■ Exercise instructions: Two lines below mark the span: the one containing "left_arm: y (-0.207" and the one containing "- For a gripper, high". Set down both, plus every line between, exactly as they stand, and nothing else.

■ Supplied information:
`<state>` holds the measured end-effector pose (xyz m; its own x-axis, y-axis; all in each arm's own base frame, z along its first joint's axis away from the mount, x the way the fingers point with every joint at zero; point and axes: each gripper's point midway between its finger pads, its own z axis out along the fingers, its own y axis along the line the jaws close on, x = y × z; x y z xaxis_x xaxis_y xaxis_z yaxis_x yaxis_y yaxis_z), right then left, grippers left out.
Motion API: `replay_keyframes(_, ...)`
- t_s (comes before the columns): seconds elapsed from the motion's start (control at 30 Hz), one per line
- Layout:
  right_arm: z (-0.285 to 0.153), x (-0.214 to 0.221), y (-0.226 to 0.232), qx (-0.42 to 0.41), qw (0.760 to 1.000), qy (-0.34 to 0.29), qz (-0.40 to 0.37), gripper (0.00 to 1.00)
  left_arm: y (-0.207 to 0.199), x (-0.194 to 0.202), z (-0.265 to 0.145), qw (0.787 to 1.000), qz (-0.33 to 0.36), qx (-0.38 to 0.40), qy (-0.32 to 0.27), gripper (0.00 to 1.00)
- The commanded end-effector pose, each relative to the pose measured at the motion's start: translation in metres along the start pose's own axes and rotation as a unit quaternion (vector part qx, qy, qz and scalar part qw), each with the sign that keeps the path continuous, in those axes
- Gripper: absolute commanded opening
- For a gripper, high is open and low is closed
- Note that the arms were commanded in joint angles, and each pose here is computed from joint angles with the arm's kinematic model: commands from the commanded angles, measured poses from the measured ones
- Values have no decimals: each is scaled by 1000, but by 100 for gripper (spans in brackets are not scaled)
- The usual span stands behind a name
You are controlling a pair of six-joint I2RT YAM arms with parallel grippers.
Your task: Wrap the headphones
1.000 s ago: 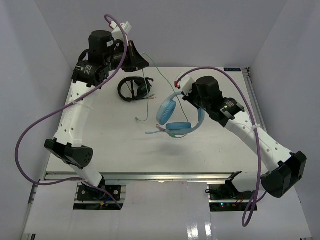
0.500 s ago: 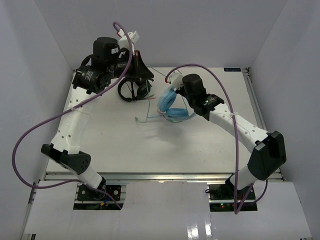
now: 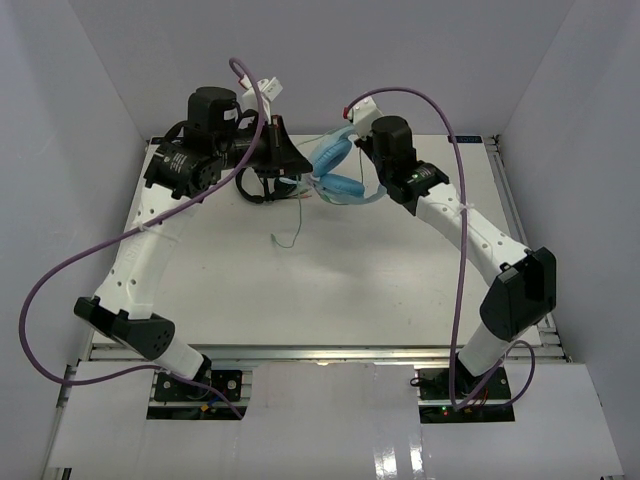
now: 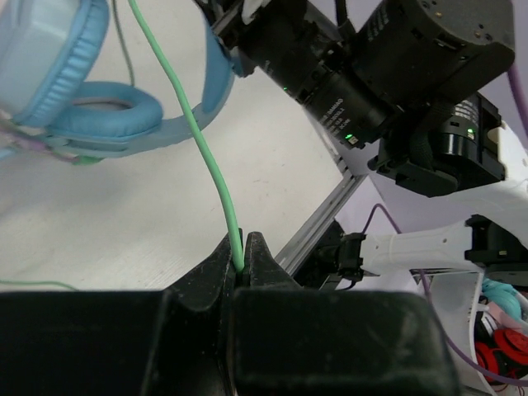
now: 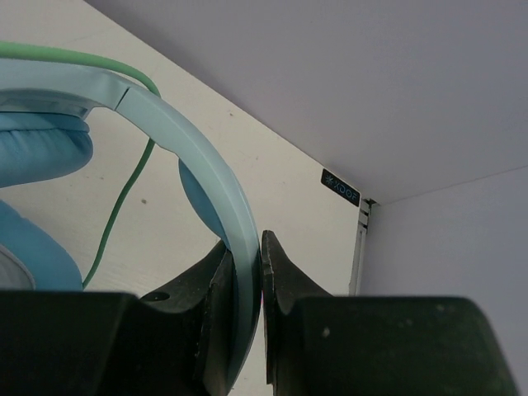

■ Your solution:
  left_arm: y (-0.207 to 0.199), x (-0.194 to 0.202), z (-0.265 to 0.145), qw (0.787 to 1.000), qz (-0.33 to 0.36), qx (-0.38 to 0.40), qy (-0.32 to 0.27), gripper (0.00 to 1.00)
- The commanded end-effector pose, each relative to the pose measured at the motion's start: translation in metres along the start pose's own axes and rotation as a unit quaternion (vector part qx, qy, qz and scalar part qw), each with the sign that keeps the path continuous, in those axes
- Gripper: absolute commanded opening
- For a gripper, high is open and low is closed

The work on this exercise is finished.